Slash and Burn
Victorian Psycho sets a corset for madness.

“There is an idea of a Patrick Bateman; some kind of abstraction. But there is no real me: only an entity, something illusory…”
This line, from Bret Easton Ellis's dark, dark '80s satire, American Psycho, could just as easily have been uttered by Miss Winifred Notty, governess, 100 years earlier. Notty, the main character in Virginia Feito's second novel, Victorian Psycho, shares a lot of the sadistic financier Bateman's moral emptiness.
First, a recap. Notty, who tells the story, recounts her arrival at Ensor House, a manor in Grim Wolds, an ambiguously northern bit of moorland in England. Her role is to tutor and care for Andrew and Drusilla, the awful children of awful parents, Mr and Mrs Pound. She does so with barely concealed contempt, a contempt she shares for pretty much everyone in the house.
This governess role is not necessarily her job, as Notty indicates. She tells us from the start that her timetable at Ensor House is fixed:
"It is early fall, the cold is beginning to descend, and in three months everyone in this house will be dead."
Her unique attribute, according to her, isn't her way with children, or a knack for teaching French (which, as it turns out, she actually doesn't), but what she calls "a Darkness," a churning thing inside her that compels her forward toward completion of her...mission? Mary Poppins, she most definitely isn’t. Notty comes from a very, very different place—a period-standard broken home, which she describes throughout the story.
Notty is an unreliable reliable narrator. She tells the reader exactly what's going on in her head, and has a keen eye for the actions and real motivations of those around her, but she herself isn't always certain what her mind is doing. Masking her inner Darkness, she plays the competent governess, and puts up with the awful, preening Mrs Pound and gouty sex-pest Mr Pound—and their two stupid children—as the price of reaching her objective.
Hers is a Darkness on rails, careening this way and that, from a little animal cruelty, to being made to sleep in the kennel, to disappearing a houseguest's baby. All of this builds, in short chapters, toward the feeling of crescendo. A large Christmas gathering at Ensor House provides the set piece for her gory, if creative, final act and a surprise reveal that makes it all make some sense.
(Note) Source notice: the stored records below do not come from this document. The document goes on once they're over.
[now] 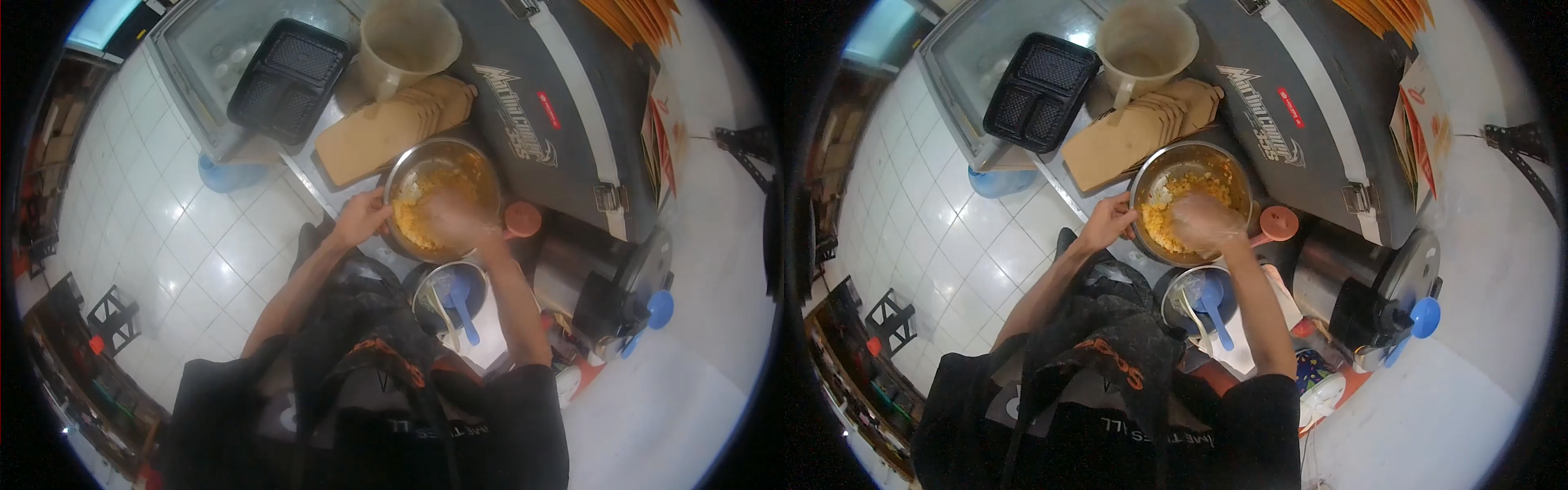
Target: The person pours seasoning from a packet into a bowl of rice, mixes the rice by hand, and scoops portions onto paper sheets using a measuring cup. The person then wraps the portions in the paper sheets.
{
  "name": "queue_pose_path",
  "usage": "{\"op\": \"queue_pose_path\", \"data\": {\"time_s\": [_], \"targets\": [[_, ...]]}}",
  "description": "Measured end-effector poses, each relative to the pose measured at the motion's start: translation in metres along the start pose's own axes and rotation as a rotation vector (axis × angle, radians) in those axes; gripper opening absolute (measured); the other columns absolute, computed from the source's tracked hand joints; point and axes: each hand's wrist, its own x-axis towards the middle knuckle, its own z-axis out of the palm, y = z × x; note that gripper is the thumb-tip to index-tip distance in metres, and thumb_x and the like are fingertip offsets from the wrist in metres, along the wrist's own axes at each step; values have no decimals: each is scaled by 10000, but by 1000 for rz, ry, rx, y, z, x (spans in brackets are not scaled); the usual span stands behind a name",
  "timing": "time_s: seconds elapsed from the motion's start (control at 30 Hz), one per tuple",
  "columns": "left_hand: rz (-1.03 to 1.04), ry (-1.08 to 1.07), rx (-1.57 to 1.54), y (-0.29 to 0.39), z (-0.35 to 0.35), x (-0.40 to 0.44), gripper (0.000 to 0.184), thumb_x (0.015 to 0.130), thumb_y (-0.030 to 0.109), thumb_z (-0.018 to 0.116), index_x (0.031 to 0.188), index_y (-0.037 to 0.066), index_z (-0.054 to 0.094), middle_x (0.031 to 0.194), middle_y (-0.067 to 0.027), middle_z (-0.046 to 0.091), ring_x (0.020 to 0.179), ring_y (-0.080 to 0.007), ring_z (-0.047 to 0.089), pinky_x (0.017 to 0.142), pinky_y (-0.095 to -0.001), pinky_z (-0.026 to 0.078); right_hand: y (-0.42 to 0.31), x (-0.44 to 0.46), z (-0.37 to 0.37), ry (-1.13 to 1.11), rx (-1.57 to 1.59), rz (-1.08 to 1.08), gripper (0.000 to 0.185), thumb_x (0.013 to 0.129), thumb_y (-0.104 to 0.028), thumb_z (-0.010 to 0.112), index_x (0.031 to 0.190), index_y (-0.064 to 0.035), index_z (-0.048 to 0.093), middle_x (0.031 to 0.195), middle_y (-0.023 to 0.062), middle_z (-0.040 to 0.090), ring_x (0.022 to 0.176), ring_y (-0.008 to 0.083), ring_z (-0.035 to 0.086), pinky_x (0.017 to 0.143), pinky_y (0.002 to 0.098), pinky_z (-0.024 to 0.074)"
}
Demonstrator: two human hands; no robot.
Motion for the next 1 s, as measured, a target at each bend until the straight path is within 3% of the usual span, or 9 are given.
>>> {"op": "queue_pose_path", "data": {"time_s": [0.13, 0.23, 0.33, 0.4, 0.5, 0.77, 0.87, 0.97, 1.0], "targets": [[9, 18, 17, -6, 2, -1, 223, 965, 178, 576, 1076, -12, 617, 740, -105, 707, 622, -171, 706, 555, -292, 537, 45, -31, -4, -329, -542, -216, 286, 765, -199, 628, 956, -20, 741, 879, 142, 706, 878, 341, 669, 820, 466, 544], [11, 14, 57, 5, 2, -1, 228, 965, 169, 573, 1092, -15, 616, 750, -113, 711, 626, -173, 711, 548, -297, 534, 38, -50, 31, -112, -704, 162, 485, 778, -283, 696, 1180, -11, 688, 1071, 135, 710, 997, 341, 658, 866, 453, 540], [-14, 5, -6, 7, 4, -4, 245, 966, 159, 566, 1131, -16, 613, 751, -111, 709, 630, -179, 713, 556, -298, 542, -11, -32, 42, 167, 223, 678, 711, 783, -381, 742, 1335, 37, 579, 1227, 207, 665, 1092, 355, 644, 899, 420, 540], [-37, -7, -65, 2, 4, -2, 282, 966, 144, 553, 1194, -16, 601, 756, -106, 704, 627, -175, 709, 575, -294, 553, -26, -22, 51, 130, 283, 713, 814, 746, -490, 790, 1301, 71, 588, 1245, 278, 641, 1161, 373, 625, 928, 406, 537], [-61, -2, -99, 12, 6, -4, 299, 964, 132, 545, 1217, -20, 591, 755, -98, 696, 628, -166, 706, 582, -291, 560, -46, -8, 60, 249, 300, 958, 843, 723, -436, 826, 1327, 77, 538, 1203, 276, 657, 1153, 342, 638, 929, 396, 535], [-50, -25, -84, 2, 2, -2, 311, 967, 129, 544, 1236, -20, 587, 751, -87, 687, 632, -154, 706, 566, -279, 559, -25, -34, 22, 477, 1395, 910, 998, 809, -326, 835, 1564, -30, 254, 1469, 258, 459, 1197, 319, 598, 898, 376, 545], [-49, -23, -87, 8, 3, -5, 322, 972, 136, 552, 1254, -15, 586, 762, -89, 693, 631, -152, 706, 575, -277, 565, 23, -70, 64, 475, 1002, 761, 801, 854, -482, 774, 1480, -96, 458, 1427, 223, 532, 1147, 339, 623, 913, 412, 537], [-36, -22, -99, 4, 4, -3, 355, 977, 141, 563, 1301, -3, 577, 781, -90, 700, 634, -148, 705, 582, -280, 571, -35, -42, 40, 203, 512, 881, 664, 861, -651, 650, 1031, -18, 762, 984, 242, 736, 1000, 353, 704, 894, 464, 517], [-32, -28, -104, 1, 3, -3, 378, 979, 143, 568, 1331, 6, 570, 791, -89, 703, 639, -145, 705, 584, -282, 573, -44, -27, 56, 187, 392, 860, 664, 858, -626, 669, 1035, 8, 751, 1000, 264, 727, 1004, 358, 703, 876, 458, 524]]}}
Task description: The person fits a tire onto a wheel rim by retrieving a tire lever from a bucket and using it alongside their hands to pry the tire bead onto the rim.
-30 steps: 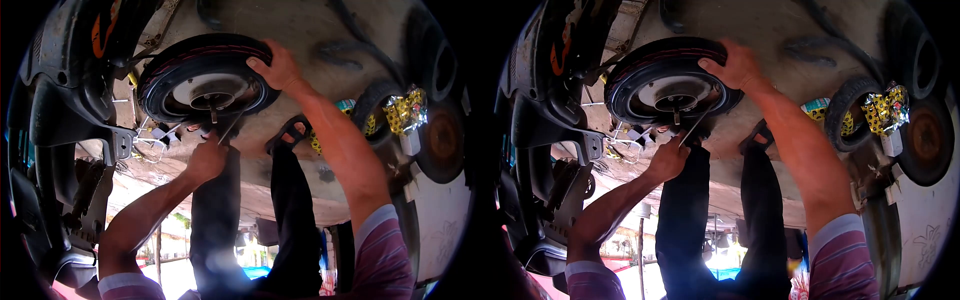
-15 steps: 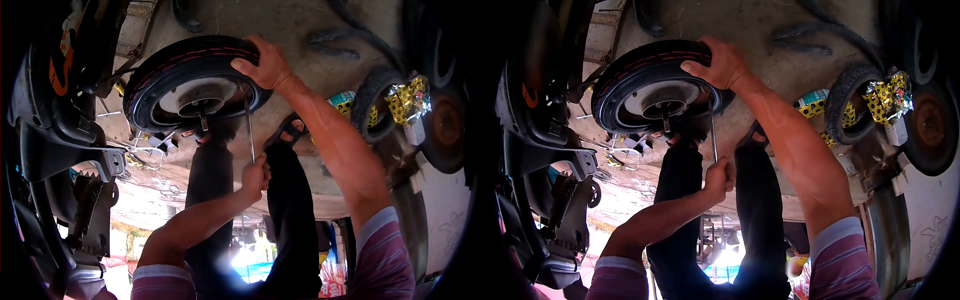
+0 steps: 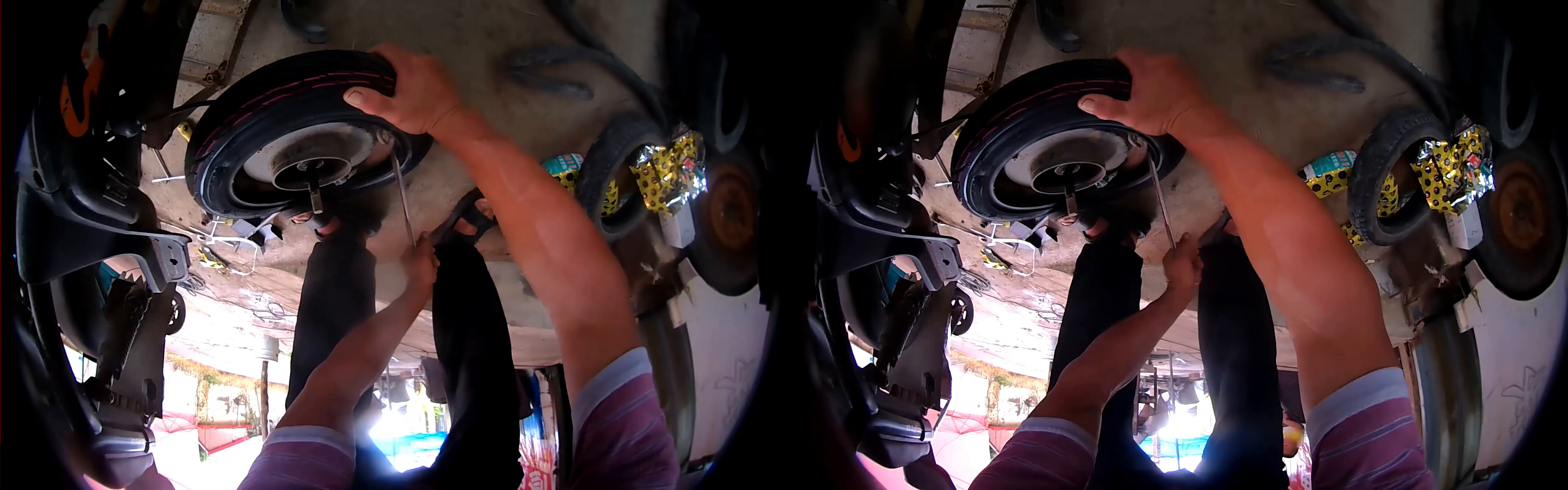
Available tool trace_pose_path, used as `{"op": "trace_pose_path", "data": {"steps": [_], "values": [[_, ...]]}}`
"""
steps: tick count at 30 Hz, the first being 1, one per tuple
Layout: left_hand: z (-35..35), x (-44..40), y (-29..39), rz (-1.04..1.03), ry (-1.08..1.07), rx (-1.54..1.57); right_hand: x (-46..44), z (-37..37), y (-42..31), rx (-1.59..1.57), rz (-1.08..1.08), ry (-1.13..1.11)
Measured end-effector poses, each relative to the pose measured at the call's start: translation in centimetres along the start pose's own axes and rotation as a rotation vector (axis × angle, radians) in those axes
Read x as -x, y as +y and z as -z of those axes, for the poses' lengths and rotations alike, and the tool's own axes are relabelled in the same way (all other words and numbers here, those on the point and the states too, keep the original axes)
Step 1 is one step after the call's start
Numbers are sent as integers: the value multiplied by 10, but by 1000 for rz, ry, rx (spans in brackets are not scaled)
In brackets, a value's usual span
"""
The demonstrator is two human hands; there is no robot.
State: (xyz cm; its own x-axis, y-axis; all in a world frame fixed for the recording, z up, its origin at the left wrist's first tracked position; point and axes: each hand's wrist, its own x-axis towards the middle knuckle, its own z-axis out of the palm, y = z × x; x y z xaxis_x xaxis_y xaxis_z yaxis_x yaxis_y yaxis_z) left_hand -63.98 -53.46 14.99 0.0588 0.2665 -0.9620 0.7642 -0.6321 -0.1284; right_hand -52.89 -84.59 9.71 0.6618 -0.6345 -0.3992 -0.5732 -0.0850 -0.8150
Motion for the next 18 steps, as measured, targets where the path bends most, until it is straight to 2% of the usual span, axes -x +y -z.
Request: {"op": "trace_pose_path", "data": {"steps": [1,3,5,7,8,11,12,14,15,16,17,18], "values": [[12,-31,-24,-163,-48,-2,3,-3,-4,27,5,11],[19,-51,-18,-97,-35,-36,6,-2,2,22,17,5],[40,-103,-75,-555,42,-482,3,-9,4,-71,44,-31],[37,-135,-75,-884,122,-737,1,-12,3,0,59,28],[42,-142,-77,-946,153,-795,3,-13,3,14,65,40],[63,-179,-72,-723,-145,-174,4,-17,1,77,122,120],[81,-209,-75,-324,-392,319,7,-20,-1,94,138,151],[126,-277,-104,151,-669,759,11,-23,-6,80,133,122],[144,-322,-116,184,-737,711,6,-20,-8,77,142,119],[149,-328,-115,98,-725,480,5,-19,-12,51,111,89],[154,-332,-114,17,-708,247,7,-20,-18,17,70,54],[130,-309,-91,-184,-611,-167,10,-19,-23,-12,31,24]]}}
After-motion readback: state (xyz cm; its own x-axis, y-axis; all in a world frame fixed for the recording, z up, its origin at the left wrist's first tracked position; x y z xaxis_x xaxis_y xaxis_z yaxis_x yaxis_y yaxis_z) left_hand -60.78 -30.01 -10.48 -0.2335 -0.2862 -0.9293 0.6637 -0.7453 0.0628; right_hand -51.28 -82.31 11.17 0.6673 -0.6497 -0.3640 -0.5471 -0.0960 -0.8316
Enough of the general arc of the narrative, which is action-packed and episodic, told in scenes and short bursts. I picked the novel up for two reasons: author Virginia Feito is having a moment in the spotlight in the Spanish book world (she is a madrileña, though she wrote this book in English, and featured at this year's BCNegra noir book festival, which I missed due to work travel). Also, rights for Victorian Psycho were acquired by A24, with filming due to start about now, reportedly starring hot property Margaret Qualley (The Substance), and Thomasin Mackenzie (Eileen). Having just finished Olga Tokarczuk's The Empusium, I was happy to roll on to more weirdness for bedtime reading, and was curious, given the fanfare around the book.
I was surprised to find the early build-up felt so YA (which Mrs Smith tells me is pretty common in supposedly adult fiction now); it read more like Lemony Snicket than I was expecting. Having read the comparisons of Feito to Ottessa Moshfegh, underlined by the casting choices above, Victorian Psycho ended up more on the McGlue end of the spectrum than, say, Lapvona. Short chapters and cute typography added to that vibe. It also screamed "many hours spent in the university library sourcing period references," which is required, but here felt a little like a teetering stack of tea cups.
Feito's writing solidifies in the second half, as Notty herself picks up a head of steam. It becomes less descriptive, and a bit more hazy as the Darkness moves in and the body parts start to accumulate in the corners, crawl spaces and dusty sideboards of Ensor House. The ending is somehow more satisfying than the opening, if a little Kill Bill.
One can see how it was optioned quickly by the producers. It's pacy and cinematic, practically a storyboard. Done right, it might bring the wild ride viewers hoped for (but many didn't get) from Nosferatu. It's an obvious Christmas movie for the same crowd.
I don't regret going along for the ride with Winifred Notty. I'm hoping Feito's future work flexes more of her narrative skills.